:: Your assignment ::
Here is a block of entries. Write out its lines exactly, from the first through the one containing "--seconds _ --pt".

====================

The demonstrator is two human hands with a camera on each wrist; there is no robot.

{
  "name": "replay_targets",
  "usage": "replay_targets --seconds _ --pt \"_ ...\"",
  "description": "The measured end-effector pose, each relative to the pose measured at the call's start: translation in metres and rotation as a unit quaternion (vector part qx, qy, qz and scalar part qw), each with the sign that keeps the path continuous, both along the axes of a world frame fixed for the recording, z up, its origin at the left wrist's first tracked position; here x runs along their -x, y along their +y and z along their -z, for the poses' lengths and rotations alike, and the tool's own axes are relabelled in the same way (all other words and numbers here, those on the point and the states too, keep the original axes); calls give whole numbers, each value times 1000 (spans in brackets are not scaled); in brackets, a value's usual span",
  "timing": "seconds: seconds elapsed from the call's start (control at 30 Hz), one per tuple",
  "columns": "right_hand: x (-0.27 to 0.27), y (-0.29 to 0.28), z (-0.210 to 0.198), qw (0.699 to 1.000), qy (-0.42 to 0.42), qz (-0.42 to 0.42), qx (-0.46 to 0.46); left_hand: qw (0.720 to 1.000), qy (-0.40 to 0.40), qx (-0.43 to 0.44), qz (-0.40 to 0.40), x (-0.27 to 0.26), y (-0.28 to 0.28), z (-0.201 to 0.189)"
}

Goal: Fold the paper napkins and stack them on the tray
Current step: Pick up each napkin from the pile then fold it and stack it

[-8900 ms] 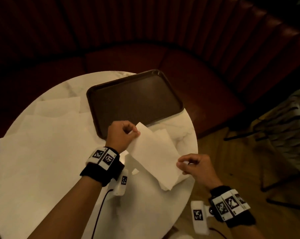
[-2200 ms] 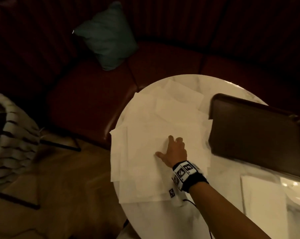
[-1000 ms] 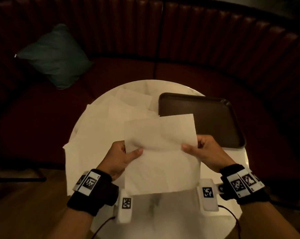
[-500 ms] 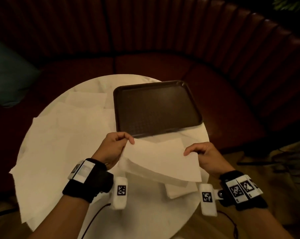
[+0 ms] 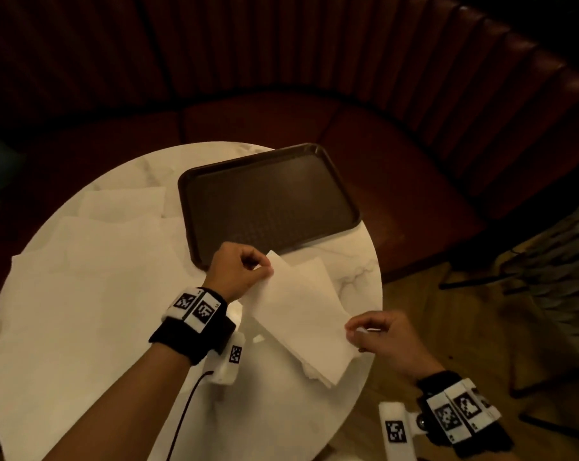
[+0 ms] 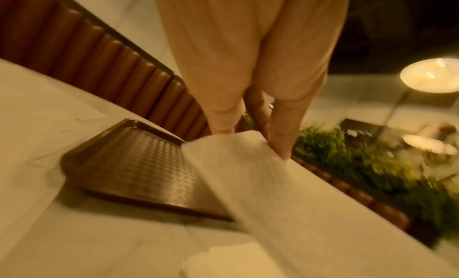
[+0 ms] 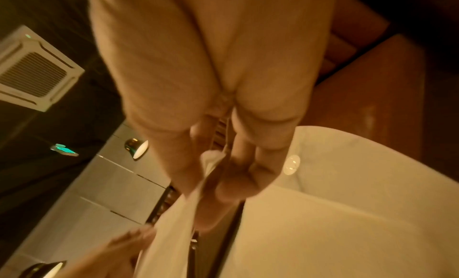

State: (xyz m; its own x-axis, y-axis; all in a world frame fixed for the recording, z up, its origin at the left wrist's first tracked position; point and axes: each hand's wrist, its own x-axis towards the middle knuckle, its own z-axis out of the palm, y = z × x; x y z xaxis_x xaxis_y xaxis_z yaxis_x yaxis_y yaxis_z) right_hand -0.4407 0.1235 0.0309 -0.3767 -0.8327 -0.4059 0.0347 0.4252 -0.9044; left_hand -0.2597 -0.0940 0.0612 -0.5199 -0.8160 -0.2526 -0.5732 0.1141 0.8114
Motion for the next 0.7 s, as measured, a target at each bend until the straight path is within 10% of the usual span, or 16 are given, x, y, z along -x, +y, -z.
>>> replay_targets --seconds 0.3,0.7 --pt "-29 27 51 993 13 82 -80 974 -60 124 178 79 10 54" --pt "-21 20 70 979 70 51 -183 931 -270 69 236 86 20 73"
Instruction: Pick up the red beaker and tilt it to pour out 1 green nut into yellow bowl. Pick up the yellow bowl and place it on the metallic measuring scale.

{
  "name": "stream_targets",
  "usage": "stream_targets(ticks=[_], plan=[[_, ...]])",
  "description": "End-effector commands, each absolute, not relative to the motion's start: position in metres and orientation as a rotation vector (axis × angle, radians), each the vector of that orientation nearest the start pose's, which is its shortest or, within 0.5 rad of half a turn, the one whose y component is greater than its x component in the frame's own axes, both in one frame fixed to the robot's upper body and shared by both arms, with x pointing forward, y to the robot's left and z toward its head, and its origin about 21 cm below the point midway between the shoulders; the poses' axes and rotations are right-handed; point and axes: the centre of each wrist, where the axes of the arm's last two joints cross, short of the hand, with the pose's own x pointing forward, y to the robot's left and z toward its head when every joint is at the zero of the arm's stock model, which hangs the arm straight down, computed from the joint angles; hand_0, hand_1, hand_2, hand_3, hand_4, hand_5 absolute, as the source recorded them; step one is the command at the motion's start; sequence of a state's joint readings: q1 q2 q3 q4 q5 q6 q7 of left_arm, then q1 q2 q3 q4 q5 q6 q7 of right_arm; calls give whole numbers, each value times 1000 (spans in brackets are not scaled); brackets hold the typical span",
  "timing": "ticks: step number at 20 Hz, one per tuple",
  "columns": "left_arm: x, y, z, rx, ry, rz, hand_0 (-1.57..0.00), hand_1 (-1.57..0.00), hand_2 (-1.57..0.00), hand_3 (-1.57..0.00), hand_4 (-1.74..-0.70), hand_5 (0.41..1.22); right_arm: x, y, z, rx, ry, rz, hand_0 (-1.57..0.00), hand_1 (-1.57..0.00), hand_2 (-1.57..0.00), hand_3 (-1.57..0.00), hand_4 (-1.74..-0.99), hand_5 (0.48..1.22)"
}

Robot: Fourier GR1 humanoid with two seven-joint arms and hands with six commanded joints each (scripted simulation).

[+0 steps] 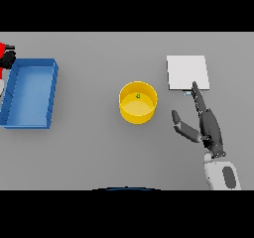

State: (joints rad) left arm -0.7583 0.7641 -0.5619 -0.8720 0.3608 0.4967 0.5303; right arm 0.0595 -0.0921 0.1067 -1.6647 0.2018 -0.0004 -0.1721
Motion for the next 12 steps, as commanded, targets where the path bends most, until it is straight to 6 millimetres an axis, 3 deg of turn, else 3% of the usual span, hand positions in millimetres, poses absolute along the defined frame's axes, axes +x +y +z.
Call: stream_targets(ticks=[1, 5, 6, 8, 9, 10, 12], plan=[[390, 333, 107, 785, -1030, -79, -1571, -1571, -1571, -1383, -1741, 1221, 233, -226, 9, -135, -1767, 313, 1, 1, 1, 1, -1186, 687], [369, 327, 98, 715, -970, -101, -1571, -1571, -1571, -1366, -1735, 955, 234, -223, 8, -136, -1757, 309, 1, 1, 1, 1, -1168, 679], [365, 326, 98, 698, -958, -138, -1571, -1571, -1571, -1407, -1661, 888, 235, -225, 8, -139, -1754, 308, 1, 1, 1, 1, -1165, 678], [357, 325, 103, 663, -979, -241, -1571, -1545, -1489, -1238, -1311, 774, 234, -222, 12, -142, -1777, 311, 1, 1, 1, 1, -1163, 671], [355, 327, 104, 646, -1000, -303, -1495, -1380, -1311, -1098, -1155, 740, 234, -221, 11, -138, -1764, 320, 1, 1, 1, 1, -1159, 669], [350, 329, 104, 593, -1014, -337, -1253, -1104, -1049, -884, -1031, 714, 234, -223, 9, -145, -1762, 316, 1, 1, 1, 1, -1161, 669], [346, 335, 107, 538, -1006, -377, -802, -706, -671, -565, -870, 682, 233, -226, 10, -136, -1770, 309, 1, 1, 1, 1, -1156, 673]])
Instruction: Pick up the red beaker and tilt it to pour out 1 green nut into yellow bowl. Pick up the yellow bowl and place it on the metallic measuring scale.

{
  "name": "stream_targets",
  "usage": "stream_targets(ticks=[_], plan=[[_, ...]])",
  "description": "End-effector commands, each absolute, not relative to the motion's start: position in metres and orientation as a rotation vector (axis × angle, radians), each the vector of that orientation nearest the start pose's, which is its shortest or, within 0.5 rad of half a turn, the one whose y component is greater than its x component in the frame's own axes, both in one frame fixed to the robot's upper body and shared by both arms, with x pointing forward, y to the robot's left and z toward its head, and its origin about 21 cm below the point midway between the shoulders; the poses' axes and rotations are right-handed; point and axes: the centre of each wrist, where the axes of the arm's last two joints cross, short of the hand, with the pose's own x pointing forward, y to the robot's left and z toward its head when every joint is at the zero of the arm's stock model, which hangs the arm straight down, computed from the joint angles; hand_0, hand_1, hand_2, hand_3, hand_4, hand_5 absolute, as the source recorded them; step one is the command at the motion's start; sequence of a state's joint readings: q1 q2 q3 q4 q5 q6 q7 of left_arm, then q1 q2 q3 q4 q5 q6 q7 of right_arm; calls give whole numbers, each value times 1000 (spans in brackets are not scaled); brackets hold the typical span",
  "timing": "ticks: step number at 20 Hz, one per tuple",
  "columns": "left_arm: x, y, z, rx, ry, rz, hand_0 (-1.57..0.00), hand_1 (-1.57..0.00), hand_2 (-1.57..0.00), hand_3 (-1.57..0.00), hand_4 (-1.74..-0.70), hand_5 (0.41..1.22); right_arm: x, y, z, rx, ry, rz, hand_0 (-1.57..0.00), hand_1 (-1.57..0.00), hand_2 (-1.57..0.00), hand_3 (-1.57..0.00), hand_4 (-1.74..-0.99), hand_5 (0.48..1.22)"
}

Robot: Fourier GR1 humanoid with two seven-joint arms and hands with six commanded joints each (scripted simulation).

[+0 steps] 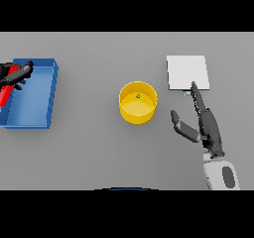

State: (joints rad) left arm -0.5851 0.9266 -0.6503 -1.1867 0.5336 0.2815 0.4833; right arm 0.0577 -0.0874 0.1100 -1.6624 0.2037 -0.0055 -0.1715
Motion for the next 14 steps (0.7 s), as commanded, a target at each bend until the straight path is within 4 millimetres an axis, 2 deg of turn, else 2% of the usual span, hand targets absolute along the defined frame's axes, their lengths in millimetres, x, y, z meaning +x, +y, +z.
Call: stream_targets(ticks=[1, 3, 6, 11, 14], plan=[[346, 338, 106, 536, -989, -394, -641, -565, -536, -452, -823, 667, 233, -225, 11, -144, -1770, 309, 1, 1, 1, 1, -1151, 677], [345, 335, 105, 582, -963, -459, -410, -361, -343, -289, -762, 651, 231, -224, 9, -130, -1768, 319, 1, 1, 1, 1, -1145, 685], [350, 330, 98, 607, -967, -467, -209, -184, -175, -147, -729, 647, 230, -224, 8, -126, -1762, 342, 1, 1, 1, 1, -1160, 688], [354, 332, 100, 658, -1028, -430, -68, -60, -57, -48, -708, 658, 236, -227, 12, -150, -1740, 380, 1, 1, 1, 1, -1175, 672], [354, 330, 102, 650, -1090, -420, -34, -30, -29, -24, -710, 679, 240, -227, 15, -147, -1767, 515, 1, 1, 1, 1, -1132, 703]])
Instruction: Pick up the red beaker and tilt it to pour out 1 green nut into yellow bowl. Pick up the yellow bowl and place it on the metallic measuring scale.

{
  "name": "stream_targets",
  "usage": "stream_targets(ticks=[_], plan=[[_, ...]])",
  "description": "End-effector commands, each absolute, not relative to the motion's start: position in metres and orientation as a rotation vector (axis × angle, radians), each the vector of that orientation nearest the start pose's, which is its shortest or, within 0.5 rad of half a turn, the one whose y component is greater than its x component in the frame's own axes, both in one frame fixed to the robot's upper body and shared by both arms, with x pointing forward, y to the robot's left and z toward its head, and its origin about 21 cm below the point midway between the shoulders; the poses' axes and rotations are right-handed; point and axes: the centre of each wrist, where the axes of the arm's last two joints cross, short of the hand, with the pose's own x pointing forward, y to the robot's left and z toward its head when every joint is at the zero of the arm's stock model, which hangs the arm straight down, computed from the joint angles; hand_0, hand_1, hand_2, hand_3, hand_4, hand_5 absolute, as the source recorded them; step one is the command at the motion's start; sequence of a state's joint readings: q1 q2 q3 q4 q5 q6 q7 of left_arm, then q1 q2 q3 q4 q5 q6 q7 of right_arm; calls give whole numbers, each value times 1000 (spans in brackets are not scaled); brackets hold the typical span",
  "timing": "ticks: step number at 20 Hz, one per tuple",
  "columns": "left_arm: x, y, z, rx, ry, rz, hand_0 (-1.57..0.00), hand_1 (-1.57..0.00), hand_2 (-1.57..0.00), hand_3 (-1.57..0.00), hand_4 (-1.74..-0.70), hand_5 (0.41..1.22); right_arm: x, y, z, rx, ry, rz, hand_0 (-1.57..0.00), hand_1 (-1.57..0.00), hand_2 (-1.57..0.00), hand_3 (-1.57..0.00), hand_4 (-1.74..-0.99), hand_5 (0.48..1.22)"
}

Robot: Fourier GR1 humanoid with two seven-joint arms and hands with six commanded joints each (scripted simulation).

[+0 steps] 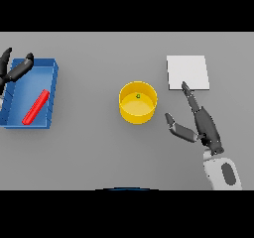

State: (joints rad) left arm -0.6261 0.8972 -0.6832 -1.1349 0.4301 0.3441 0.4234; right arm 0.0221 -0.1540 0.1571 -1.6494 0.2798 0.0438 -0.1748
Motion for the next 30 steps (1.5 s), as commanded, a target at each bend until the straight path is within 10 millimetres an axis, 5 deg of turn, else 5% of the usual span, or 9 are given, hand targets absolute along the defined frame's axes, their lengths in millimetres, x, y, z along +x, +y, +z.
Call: stream_targets(ticks=[1, 6, 13, 21, 30], plan=[[352, 331, 98, 651, -1087, -415, -27, -24, -23, -19, -713, 685, 244, -229, 20, -142, -1771, 576, 1, 1, 1, 1, -1137, 717], [352, 328, 100, 630, -1124, -406, -8, -7, -7, -6, -720, 667, 272, -217, 47, -260, -1700, 1121, 1, 1, 1, 1, -1216, 704], [351, 330, 96, 614, -1112, -415, -1, -1, -1, 0, -713, 680, 306, -188, 67, -340, -1600, 1773, 1, 1, 1, 1, -1216, 706], [349, 333, 93, 587, -1109, -401, 1, 1, 1, 1, -722, 687, 333, -152, 65, -344, -1402, 2109, 1, 1, 1, 1, -1224, 703], [348, 336, 97, 591, -1123, -393, 1, 1, 1, 1, -716, 686, 351, -135, 56, -352, -1215, 2248, 1, 1, 1, 1, -1281, 740]])
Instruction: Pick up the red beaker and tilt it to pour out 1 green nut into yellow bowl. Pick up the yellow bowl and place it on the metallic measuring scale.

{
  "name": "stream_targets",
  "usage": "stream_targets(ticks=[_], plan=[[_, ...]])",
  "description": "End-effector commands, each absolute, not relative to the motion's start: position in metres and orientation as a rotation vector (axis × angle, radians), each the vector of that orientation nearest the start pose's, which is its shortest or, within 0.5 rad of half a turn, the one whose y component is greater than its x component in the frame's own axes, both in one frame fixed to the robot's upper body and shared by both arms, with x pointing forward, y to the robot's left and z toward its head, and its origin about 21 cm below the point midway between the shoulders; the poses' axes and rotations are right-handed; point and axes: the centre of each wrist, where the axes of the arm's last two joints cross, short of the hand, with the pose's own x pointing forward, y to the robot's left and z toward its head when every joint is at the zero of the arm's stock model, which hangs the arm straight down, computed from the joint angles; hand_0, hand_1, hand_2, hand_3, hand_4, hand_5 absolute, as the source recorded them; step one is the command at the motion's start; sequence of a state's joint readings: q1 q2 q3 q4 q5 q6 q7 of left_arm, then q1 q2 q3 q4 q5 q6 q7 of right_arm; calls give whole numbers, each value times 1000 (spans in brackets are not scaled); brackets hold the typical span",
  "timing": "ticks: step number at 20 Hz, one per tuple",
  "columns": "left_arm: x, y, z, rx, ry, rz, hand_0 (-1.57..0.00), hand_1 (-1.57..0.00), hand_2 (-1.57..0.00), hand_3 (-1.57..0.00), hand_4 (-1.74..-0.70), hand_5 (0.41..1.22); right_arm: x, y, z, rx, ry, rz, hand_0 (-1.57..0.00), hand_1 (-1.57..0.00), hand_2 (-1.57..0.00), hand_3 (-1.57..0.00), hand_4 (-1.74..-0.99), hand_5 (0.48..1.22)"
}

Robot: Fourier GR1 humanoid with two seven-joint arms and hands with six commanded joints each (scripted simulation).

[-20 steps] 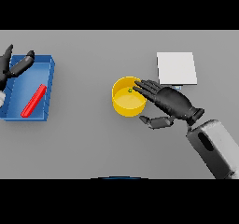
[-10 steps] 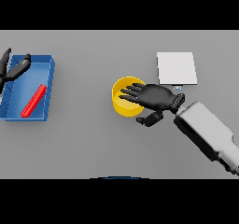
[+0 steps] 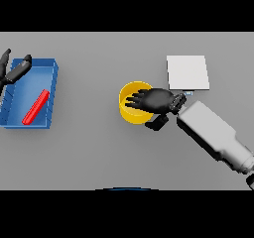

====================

:: Exercise output ::
The demonstrator is two human hands with a camera on each wrist; there is no robot.

{
  "name": "replay_targets",
  "usage": "replay_targets --seconds _ --pt \"_ ...\"",

The exercise has now been completed.